(Supplied material)
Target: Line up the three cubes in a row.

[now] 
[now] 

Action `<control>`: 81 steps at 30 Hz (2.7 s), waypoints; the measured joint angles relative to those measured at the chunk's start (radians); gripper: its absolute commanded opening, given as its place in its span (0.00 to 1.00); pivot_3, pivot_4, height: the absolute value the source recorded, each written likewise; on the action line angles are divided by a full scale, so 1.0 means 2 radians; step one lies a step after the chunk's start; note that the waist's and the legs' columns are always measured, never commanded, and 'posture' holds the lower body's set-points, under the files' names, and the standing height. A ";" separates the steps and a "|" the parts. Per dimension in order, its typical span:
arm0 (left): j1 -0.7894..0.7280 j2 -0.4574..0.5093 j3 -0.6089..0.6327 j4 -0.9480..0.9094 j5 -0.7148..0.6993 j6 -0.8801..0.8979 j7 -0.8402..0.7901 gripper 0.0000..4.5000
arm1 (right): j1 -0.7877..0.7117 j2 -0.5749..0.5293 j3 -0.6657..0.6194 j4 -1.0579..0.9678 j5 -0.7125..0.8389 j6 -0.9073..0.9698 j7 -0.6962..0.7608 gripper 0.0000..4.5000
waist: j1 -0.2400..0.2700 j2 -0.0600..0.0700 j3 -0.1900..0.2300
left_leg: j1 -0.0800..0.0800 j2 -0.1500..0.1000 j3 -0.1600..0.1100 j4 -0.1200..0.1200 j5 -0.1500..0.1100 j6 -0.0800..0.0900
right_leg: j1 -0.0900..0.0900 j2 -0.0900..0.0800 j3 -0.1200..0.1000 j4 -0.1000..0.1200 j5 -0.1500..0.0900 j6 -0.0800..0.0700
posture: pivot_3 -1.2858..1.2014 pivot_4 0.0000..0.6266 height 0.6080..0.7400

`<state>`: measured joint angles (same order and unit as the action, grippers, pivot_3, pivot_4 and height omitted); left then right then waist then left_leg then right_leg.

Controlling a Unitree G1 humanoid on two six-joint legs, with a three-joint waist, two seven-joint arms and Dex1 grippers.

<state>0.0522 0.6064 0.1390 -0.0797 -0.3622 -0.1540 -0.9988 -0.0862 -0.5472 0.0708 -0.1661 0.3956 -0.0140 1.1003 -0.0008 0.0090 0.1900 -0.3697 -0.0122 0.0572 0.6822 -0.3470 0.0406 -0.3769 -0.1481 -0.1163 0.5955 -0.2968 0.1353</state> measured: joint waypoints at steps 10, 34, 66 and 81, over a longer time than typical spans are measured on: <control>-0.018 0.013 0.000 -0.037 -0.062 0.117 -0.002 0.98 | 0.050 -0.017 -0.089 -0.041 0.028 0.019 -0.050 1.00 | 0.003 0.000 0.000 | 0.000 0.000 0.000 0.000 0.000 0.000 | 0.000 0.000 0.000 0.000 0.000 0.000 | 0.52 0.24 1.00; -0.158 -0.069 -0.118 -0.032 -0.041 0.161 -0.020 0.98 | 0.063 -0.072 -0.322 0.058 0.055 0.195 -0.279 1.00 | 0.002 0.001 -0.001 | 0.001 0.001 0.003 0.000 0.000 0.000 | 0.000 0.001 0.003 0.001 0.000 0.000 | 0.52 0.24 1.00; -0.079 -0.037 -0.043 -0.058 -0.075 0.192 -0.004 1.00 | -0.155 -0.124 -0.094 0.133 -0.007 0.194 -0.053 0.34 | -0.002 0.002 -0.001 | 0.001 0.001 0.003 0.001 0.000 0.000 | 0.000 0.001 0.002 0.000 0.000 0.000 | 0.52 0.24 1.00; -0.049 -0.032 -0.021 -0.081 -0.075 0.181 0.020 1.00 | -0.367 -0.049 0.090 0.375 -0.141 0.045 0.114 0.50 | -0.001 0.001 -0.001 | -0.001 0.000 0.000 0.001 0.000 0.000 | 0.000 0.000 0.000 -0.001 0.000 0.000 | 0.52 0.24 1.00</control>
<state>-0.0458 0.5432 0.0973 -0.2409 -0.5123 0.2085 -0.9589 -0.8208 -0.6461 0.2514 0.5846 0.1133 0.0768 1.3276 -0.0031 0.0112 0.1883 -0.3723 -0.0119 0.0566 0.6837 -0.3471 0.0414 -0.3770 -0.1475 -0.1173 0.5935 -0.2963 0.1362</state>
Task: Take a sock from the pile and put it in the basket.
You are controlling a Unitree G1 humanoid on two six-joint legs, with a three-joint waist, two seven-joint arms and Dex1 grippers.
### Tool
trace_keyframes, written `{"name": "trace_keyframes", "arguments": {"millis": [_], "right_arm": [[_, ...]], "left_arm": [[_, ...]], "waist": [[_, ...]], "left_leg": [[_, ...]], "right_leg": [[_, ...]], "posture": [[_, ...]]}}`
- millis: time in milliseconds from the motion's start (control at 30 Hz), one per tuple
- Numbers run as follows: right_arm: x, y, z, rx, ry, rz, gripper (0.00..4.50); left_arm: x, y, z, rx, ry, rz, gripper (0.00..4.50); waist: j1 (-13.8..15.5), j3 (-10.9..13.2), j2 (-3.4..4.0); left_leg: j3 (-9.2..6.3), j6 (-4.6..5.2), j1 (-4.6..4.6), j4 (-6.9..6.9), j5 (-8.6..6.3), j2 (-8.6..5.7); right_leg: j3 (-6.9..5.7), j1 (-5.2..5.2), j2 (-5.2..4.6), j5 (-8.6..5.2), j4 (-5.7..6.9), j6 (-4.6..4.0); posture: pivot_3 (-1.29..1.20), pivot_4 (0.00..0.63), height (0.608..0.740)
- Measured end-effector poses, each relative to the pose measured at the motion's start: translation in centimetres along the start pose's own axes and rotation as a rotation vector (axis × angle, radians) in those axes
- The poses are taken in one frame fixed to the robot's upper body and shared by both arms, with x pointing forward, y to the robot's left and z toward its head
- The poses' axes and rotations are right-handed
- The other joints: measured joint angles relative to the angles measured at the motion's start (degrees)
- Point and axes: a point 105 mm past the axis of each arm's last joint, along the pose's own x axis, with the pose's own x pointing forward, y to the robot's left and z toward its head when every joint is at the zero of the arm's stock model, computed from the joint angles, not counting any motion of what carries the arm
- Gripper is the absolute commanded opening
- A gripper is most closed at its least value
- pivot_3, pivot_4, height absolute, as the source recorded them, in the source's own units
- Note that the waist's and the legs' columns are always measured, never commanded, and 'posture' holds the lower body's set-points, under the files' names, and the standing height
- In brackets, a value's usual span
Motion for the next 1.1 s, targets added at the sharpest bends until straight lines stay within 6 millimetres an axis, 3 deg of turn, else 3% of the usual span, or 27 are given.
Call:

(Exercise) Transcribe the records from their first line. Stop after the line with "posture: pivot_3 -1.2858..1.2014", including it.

(The completed task)
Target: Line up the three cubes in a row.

[now] 
[now] 

Action `<control>`: 81 steps at 30 Hz (2.7 s), waypoints; the measured joint angles relative to those measured at the chunk's start (radians); gripper: its absolute commanded opening, given as its place in its span (0.00 to 1.00); pivot_3, pivot_4, height: the absolute value the source recorded, each written likewise; on the action line angles are divided by a full scale, so 1.0 means 2 radians; step one lies a step after the chunk's start; note that the waist's and the legs' columns are always measured, never commanded, and 'posture' holds the lower body's set-points, under the files' names, and the standing height. A ";" separates the steps and a "|" the parts. Per dimension in order, its typical span:
arm0 (left): j1 -0.7894..0.7280 j2 -0.4574..0.5093 j3 -0.6089..0.6327 j4 -0.9480..0.9094 j5 -0.7148..0.6993 j6 -0.8801..0.8979 j7 -0.8402..0.7901 gripper 0.0000..4.5000
arm1 (right): j1 -0.7877..0.7117 j2 -0.5749..0.5293 j3 -0.6657..0.6194 j4 -1.0579..0.9678 j5 -0.7125..0.8389 j6 -0.9073..0.9698 j7 -0.6962..0.7608 gripper 0.0000..4.5000
waist: j1 -0.2400..0.2700 j2 -0.0600..0.0700 j3 -0.1900..0.2300
left_leg: j1 -0.0800..0.0800 j2 -0.1500..0.1000 j3 -0.1600..0.1100 j4 -0.1200..0.1200 j5 -0.1500..0.1100 j6 -0.0800..0.0900
right_leg: j1 -0.0900..0.0900 j2 -0.0900..0.0800 j3 -0.1200..0.1000 j4 -0.1000..0.1200 j5 -0.1500..0.0900 j6 -0.0800..0.0700
posture: pivot_3 -1.2858..1.2014 pivot_4 0.0000..0.6266 height 0.6080..0.7400

This output has come to an end.